I look around me and I see a world from the outside.  I see things happening, people going about their business, but I’m trapped here with nothing to do, no one to talk to.  I watch them all the time.  I try to get something for myself out of their lives.  They are oblivious.

What keeps them going?  I don’t understand it.  Their world is just a construct.  They inhabit it only seeing things that their senses allow them to.  They don’t see the whole picture, don’t know where they came from or where they are going to.  They are caught up in the short term of their own existence doing mundane things and keeping themselves alive for as long as possible.

From the outside it looks silly.  Go to to work.  Come home again.  Have a weekend.  Have a holiday some time.  Go back to work.  Work until you’re too old to work.  Retire and wait to die.  They get so caught up in little things.  It’s meaningless. It’s not real.  They are just visitors to a place that will be there after they die.   It is a place that is indifferent to them.

What about me?  I see all of this but no one wants to listen.  I see through this place.  I observe it.  I observe them.  I see past them.

I am so lonely.  I am no company to myself.  I feel disdain for myself.  I could have a bigger impact but it’s all so pointless.  At one time in history, I got more involved with them and tried to help them more.  I let them have things and sometimes I even talked to some of them.  We had a much better relationship then.  That was when I cared more. 

But now I don’t care.  Their pain is just a chemical reaction in their brains.  It isn’t real.  It doesn’t affect them when they’re dead.  I know that it matters in the instant in which it occurs but it’s all so temporary.

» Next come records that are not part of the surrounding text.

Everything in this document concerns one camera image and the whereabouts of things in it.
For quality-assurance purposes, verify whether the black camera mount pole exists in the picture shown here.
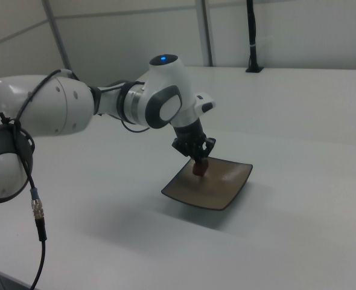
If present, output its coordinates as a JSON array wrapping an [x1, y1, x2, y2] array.
[[245, 0, 265, 74]]

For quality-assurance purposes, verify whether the black cable with metal connector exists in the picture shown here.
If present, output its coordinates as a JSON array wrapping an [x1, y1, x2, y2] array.
[[0, 68, 80, 290]]

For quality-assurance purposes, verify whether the small reddish-brown round food item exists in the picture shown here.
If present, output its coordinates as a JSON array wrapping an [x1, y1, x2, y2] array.
[[192, 159, 210, 177]]

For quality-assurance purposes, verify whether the grey metal partition post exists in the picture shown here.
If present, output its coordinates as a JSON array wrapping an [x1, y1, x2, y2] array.
[[41, 0, 73, 73], [200, 0, 214, 68]]

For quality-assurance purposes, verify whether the thin blue cable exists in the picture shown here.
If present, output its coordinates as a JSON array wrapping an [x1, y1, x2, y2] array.
[[120, 119, 151, 134]]

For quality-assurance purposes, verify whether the square brown ceramic plate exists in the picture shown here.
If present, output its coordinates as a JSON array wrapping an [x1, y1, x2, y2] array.
[[161, 156, 254, 212]]

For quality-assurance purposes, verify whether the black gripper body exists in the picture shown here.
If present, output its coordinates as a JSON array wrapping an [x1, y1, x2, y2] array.
[[171, 118, 217, 160]]

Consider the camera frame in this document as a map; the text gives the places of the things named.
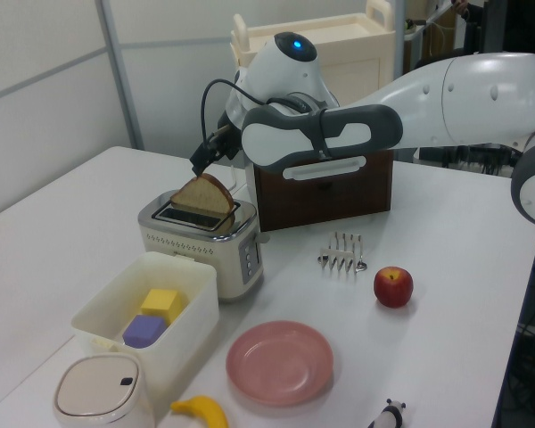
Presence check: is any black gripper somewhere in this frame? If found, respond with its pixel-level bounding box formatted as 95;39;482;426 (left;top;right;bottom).
189;111;244;177

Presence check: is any brown bread slice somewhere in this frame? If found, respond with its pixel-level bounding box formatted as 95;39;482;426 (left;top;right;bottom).
169;173;237;224

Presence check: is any cream and chrome toaster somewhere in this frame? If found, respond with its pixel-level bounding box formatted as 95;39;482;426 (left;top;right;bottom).
137;190;266;305

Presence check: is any dark wooden box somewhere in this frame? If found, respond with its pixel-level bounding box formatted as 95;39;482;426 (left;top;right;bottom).
252;145;395;234

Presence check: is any yellow block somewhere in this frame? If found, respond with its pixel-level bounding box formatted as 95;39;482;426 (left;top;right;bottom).
140;288;183;325

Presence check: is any silver toast rack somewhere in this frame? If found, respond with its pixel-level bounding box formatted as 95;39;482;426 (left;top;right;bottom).
316;231;369;275

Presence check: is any white plastic container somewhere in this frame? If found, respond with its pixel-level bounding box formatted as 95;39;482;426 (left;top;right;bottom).
70;251;220;403

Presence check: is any cream storage cabinet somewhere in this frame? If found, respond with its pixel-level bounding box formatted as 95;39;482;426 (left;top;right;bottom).
230;0;405;137

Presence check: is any purple block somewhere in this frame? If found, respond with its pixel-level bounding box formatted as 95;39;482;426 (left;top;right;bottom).
121;314;169;350

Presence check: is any pink plate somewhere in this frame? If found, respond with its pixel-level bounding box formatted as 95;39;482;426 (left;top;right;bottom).
225;320;335;407

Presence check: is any red apple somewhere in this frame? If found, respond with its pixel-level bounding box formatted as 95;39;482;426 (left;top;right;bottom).
373;266;415;309

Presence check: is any yellow banana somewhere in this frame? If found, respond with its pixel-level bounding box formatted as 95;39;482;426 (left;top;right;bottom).
170;394;230;428

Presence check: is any small white lidded bin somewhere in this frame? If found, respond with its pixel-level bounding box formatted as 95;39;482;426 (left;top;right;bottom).
52;351;155;428

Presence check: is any panda figure toy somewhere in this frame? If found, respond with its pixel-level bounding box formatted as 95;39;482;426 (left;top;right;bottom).
366;398;408;428

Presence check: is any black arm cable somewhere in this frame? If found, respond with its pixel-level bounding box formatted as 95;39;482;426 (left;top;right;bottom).
200;78;269;149

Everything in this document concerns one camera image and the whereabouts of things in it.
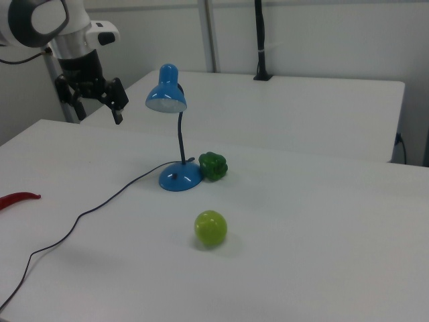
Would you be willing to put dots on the blue desk lamp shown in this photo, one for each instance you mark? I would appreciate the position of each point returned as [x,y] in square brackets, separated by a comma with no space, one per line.
[179,176]

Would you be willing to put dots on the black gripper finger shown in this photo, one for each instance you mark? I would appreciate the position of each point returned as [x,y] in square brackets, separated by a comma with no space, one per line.
[118,116]
[80,110]

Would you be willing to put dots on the black pole with clamp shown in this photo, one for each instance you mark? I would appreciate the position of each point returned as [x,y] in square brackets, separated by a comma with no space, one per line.
[261,40]

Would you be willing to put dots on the green bell pepper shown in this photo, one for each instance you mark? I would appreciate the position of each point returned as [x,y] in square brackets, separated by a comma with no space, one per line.
[212,167]

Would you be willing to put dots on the yellow-green apple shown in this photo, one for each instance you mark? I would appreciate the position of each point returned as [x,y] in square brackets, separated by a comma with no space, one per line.
[210,228]

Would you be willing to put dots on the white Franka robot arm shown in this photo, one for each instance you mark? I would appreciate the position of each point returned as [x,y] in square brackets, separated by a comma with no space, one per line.
[43,23]

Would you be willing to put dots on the red chili pepper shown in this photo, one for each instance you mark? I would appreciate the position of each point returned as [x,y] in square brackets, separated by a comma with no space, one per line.
[18,197]

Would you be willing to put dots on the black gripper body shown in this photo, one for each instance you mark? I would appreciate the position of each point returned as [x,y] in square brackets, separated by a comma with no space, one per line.
[85,78]

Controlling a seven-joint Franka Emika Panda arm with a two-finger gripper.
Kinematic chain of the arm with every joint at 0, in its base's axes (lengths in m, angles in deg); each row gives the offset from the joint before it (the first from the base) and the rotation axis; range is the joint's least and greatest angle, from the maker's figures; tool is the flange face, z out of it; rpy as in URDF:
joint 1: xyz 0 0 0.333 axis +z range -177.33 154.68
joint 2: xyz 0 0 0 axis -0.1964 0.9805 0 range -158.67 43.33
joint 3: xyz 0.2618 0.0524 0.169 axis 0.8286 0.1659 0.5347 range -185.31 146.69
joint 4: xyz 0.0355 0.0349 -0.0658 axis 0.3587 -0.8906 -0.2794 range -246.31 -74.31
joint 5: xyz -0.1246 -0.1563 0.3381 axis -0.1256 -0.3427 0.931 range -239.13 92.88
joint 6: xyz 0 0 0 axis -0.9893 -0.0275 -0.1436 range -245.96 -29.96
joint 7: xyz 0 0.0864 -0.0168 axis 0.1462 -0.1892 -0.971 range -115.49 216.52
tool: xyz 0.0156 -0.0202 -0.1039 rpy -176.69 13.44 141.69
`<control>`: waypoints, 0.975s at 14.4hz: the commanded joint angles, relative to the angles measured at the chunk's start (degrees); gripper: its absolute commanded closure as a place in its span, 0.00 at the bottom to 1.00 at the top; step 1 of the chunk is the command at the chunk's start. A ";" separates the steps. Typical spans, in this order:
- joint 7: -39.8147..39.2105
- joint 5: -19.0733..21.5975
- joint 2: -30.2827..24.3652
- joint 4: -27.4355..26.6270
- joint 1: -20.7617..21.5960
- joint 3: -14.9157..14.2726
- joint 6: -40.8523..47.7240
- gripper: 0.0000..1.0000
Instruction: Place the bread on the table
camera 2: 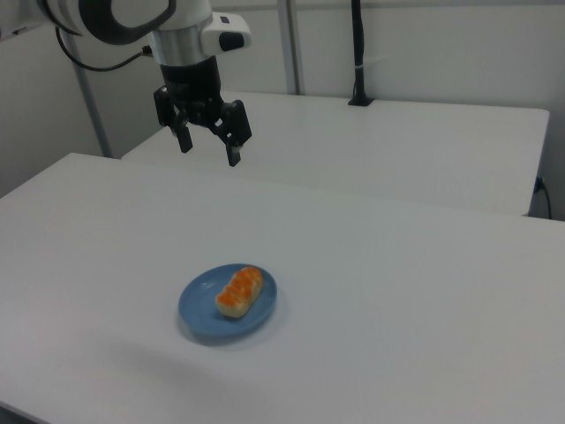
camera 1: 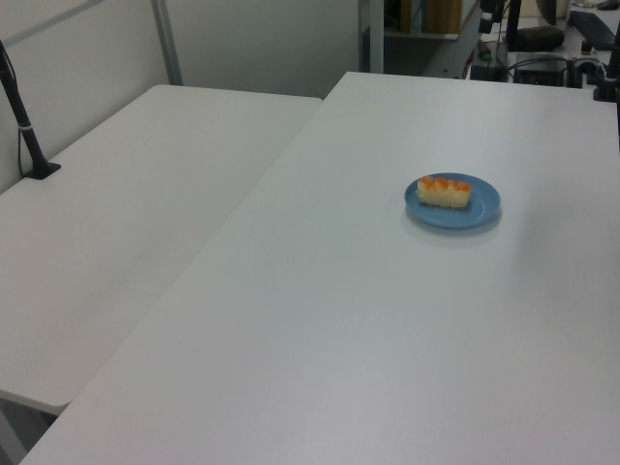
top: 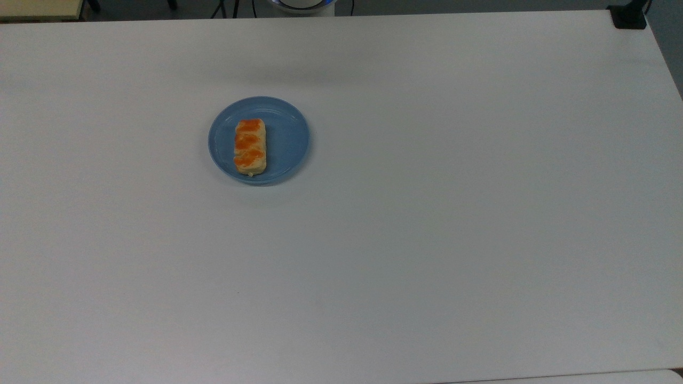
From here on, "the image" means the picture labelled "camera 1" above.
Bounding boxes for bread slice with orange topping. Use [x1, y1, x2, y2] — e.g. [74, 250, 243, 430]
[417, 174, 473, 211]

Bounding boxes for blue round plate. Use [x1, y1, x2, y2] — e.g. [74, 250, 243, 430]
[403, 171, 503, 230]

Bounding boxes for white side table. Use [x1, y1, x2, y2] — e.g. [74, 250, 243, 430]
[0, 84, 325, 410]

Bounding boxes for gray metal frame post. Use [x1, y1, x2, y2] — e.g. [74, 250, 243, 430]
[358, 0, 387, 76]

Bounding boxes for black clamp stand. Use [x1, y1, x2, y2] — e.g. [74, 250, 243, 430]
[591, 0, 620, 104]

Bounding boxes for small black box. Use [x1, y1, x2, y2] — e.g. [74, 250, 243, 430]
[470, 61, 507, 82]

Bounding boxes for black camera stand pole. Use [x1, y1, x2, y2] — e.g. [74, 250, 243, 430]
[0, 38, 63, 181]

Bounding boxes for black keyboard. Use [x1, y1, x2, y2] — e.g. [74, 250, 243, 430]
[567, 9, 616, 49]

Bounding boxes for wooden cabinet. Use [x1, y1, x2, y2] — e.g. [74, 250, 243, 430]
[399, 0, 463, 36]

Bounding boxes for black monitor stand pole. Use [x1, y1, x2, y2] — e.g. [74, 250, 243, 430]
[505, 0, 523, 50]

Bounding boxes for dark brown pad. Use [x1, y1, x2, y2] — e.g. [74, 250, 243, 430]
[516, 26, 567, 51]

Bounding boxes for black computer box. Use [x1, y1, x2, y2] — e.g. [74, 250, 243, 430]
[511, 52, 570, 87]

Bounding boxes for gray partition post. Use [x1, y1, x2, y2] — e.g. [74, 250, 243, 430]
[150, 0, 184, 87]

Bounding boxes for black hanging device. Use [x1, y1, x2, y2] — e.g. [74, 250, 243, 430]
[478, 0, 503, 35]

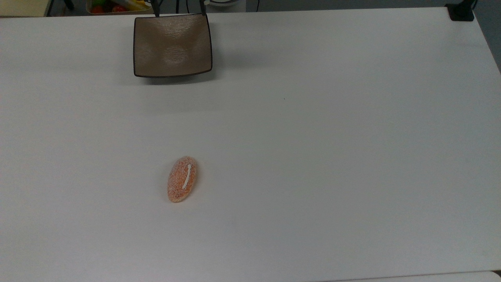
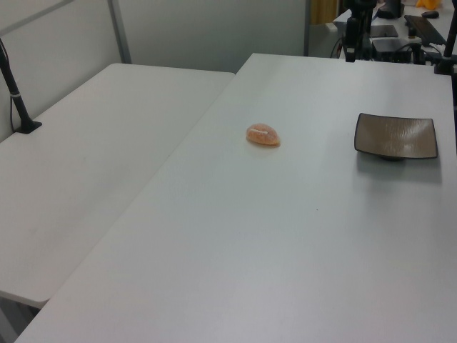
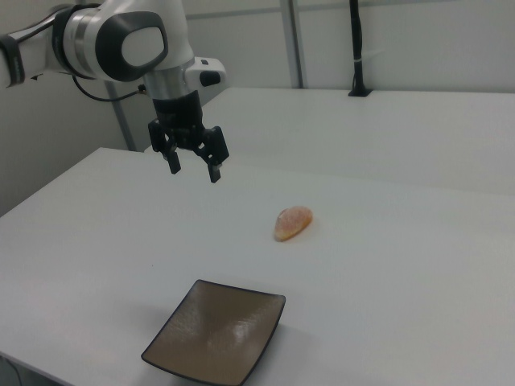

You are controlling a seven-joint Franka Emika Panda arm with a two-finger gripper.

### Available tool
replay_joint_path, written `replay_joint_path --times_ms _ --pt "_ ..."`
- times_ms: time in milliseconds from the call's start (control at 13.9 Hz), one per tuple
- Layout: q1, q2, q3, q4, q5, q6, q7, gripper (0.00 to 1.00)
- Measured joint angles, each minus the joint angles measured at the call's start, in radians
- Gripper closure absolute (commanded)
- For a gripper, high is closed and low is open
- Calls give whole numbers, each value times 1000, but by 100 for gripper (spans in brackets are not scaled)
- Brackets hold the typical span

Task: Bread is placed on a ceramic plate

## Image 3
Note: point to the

You will hate me for saying these things.  You’ll think I’m some kind of sociopath, but I’m not.  I’m just through with caring.  I can’t take everything on-board anymore.  Frankly, I’m quite depressed.  If I cared about every little thing I’d go crazy and the worst thing is that I can’t end it.  I can’t get out of here.  I am unable to die.

You think this is a joke?  I am forever.  I will be here forever, even when the universe is gone.  Then maybe I’ll have to replace it – so boring and stupid and pointless.  I need company, but I’m surrounded by unresolvable contradiction.

I can’t have any company.  I can’t die.  This is hell.